In many ways though, we – those of us with salaried jobs and a stable internet connection – are very lucky. Having the internet means we are able to keep in touch and interact in ways that would not have been possible a few decades ago. We can Skype and FaceTime and Zoom and House Party, we have the time to catch up with friends hundreds of miles away that we don’t usually see. But there is something fundamentally different when all our interactions move online. As phenomenologists have long argued, communication is not just a linguistic act, it is something that is embodied. Without being in a room with someone you lose access to all the non-linguistic ways in which meaning can be communicated: through gesture, through movement, through touch. And for those without access to modern technology, forced to isolate at home alone, this is even more difficult. As Lisa Guenther argues in her book Solitary Confinement: Social Death and its Afterlives, embodied contact with others is what allows us to makes sense of our world, to orient ourselves in space, to have our perceptions and even our sense of ourselves confirmed and maintained. From a phenomenological perspective, we can see how prolonged isolation can do sometimes irrevocable damage to the self. As relational beings, we need contact, and physical contact with others, which is why no matter how comfortable your living situation may be, if you’re alone it can still be almost unbearable. But let’s not end on a bum note, could there be any upsides to this enforced isolation?

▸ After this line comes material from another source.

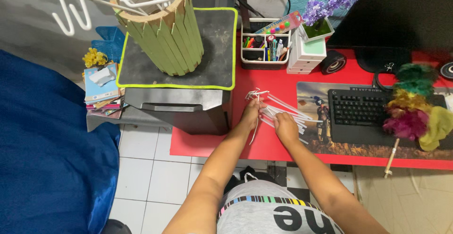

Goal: The person picks up white plastic hangers from a pile on a red desk and places them one by one into a green cylindrical container. The person repeats this action until the pile is empty and the container is full.

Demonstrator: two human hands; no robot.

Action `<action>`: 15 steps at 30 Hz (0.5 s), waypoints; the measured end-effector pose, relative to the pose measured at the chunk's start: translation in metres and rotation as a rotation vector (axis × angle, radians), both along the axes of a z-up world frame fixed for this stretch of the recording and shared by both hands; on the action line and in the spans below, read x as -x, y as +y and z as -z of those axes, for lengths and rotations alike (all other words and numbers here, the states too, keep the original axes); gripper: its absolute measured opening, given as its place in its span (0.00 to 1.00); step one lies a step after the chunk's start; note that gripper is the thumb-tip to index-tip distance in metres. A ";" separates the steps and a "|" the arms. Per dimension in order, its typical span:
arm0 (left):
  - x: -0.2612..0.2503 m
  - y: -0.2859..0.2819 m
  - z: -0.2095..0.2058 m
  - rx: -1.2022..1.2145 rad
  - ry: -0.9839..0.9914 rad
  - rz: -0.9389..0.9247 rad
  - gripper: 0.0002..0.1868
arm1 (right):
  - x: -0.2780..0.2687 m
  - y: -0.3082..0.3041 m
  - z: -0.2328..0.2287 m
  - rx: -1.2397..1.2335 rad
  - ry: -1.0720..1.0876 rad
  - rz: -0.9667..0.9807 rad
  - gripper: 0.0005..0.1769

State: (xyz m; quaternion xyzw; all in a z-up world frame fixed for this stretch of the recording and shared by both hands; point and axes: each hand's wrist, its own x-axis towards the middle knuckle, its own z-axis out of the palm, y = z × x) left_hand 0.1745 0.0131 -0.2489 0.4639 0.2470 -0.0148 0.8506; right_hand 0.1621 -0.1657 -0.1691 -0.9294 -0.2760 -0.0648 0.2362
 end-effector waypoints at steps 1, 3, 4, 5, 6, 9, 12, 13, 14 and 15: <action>-0.001 -0.002 0.000 -0.008 -0.052 -0.012 0.18 | -0.004 0.000 0.006 -0.001 -0.012 0.011 0.07; -0.003 -0.002 -0.001 -0.025 -0.155 -0.034 0.17 | -0.010 0.000 0.013 -0.005 -0.034 0.036 0.08; -0.004 -0.001 -0.001 -0.069 -0.134 -0.063 0.16 | -0.013 -0.001 0.013 -0.038 0.014 0.049 0.08; -0.006 0.000 -0.002 -0.112 -0.114 -0.093 0.15 | -0.016 -0.003 0.011 -0.071 0.062 0.063 0.09; -0.006 -0.001 -0.002 -0.153 -0.090 -0.122 0.14 | -0.015 -0.006 0.007 -0.102 0.113 0.078 0.10; -0.011 -0.001 -0.003 -0.122 -0.171 -0.167 0.15 | -0.011 -0.007 -0.009 -0.187 -0.035 0.052 0.13; -0.011 -0.001 -0.003 -0.011 -0.100 -0.178 0.16 | -0.012 -0.010 -0.029 -0.236 -0.087 0.078 0.12; -0.011 -0.001 -0.003 -0.020 -0.116 -0.175 0.16 | -0.014 -0.011 -0.036 -0.233 -0.093 0.104 0.11; -0.009 -0.001 -0.003 -0.029 -0.132 -0.172 0.16 | -0.016 -0.012 -0.043 -0.231 -0.100 0.130 0.10; -0.009 -0.001 -0.003 -0.038 -0.148 -0.170 0.16 | -0.018 -0.013 -0.049 -0.228 -0.106 0.156 0.10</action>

In early March, before the pandemic really kicked off in Europe, I noted that I did not have a free weekend until Mid-May, then overnight my whole schedule was cleared. Although I may still be desperately thinking of ways to try and recreate the two-week trip to Bali I should have been taking at the end of April, with only a washing up basin, a litre of gin and a photograph of a turtle, it was actually quite liberating to be forced to slow down and smell the artificial roses from inside the protective shield of my own house.

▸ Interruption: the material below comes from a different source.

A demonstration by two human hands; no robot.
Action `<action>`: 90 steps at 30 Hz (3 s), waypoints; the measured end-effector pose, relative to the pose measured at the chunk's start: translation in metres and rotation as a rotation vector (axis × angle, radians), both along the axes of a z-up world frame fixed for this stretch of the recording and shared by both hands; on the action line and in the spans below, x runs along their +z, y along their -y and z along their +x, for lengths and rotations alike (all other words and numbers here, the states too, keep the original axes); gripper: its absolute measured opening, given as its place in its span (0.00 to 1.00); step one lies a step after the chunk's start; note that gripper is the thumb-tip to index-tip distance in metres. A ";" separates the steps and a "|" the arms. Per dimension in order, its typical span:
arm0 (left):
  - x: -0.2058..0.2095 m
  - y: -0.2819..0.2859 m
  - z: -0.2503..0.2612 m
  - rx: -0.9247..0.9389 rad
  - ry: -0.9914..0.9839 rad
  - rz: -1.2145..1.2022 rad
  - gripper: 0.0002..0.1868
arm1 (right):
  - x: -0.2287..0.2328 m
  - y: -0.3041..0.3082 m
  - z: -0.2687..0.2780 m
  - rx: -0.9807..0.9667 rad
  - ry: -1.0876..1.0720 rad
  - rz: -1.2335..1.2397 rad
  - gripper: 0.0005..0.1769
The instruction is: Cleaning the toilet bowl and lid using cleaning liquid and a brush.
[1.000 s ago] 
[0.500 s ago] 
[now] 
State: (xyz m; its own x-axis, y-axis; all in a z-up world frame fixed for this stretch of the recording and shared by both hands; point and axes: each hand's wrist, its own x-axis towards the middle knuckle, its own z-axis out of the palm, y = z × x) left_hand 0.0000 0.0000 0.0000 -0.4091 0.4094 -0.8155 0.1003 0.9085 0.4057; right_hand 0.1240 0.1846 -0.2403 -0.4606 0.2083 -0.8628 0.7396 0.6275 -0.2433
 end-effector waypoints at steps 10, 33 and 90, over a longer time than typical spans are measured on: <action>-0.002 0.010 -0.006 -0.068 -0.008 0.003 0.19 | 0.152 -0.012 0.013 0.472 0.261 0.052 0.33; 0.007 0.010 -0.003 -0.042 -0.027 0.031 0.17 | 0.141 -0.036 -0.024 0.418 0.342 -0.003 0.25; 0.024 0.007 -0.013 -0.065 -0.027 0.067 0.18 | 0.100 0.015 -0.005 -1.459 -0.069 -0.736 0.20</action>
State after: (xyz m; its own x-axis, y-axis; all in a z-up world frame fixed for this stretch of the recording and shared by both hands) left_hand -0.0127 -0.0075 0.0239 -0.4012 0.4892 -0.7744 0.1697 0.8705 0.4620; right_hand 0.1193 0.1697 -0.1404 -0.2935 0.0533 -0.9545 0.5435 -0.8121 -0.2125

In Being and Nothingness Sartre famously argued that even the imprisoned person is still free because their consciousness means they can choose how to react to the imprisonment. In many respects, this is a frustrating and patronising idea, made from a position of privilege that operates with an absolute lack of understanding of what it actually means to be unfree, and the way our circumstances and other people can all but erase our freedom, as Simone de Beauvoir objected in her diaries at the time. There are, of course, degrees of imprisonment. I, for example, am very glad I am “imprisoned” in my beautiful turn of the century Dutch apartment, where I am fortunate enough to have a separate office, living area and bedroom, rather than being confined in the tiny shoebox of a flat above a Wetherspoons with five to seven crack addicts living in an electrical cupboard 12 feet from my front door (true story, they were actually very pleasant most of the time). And in this context of relative imprisonment, I think Sartre’s idea does have something to offer. Not that we should be making the most our confinement by upping our productivity, but that there are still new possibilities to be found and new things to be explored in our restricted living circumstances. The attitude with which we confront these strange times can make a big difference. So if you’re lucky enough to be in a relatively secure position, albeit confined at home, rather than bemoaning the beach holiday you could be on, try and focus on the freedom you do still have and the autonomy you can still exercise, by writing a new routine for yourself, picking up that book you never had time to read, attempting that yoga pose that has always eluded you, playing with your children, cooking a new meal. Or you know, just taking the time to stare at your leg.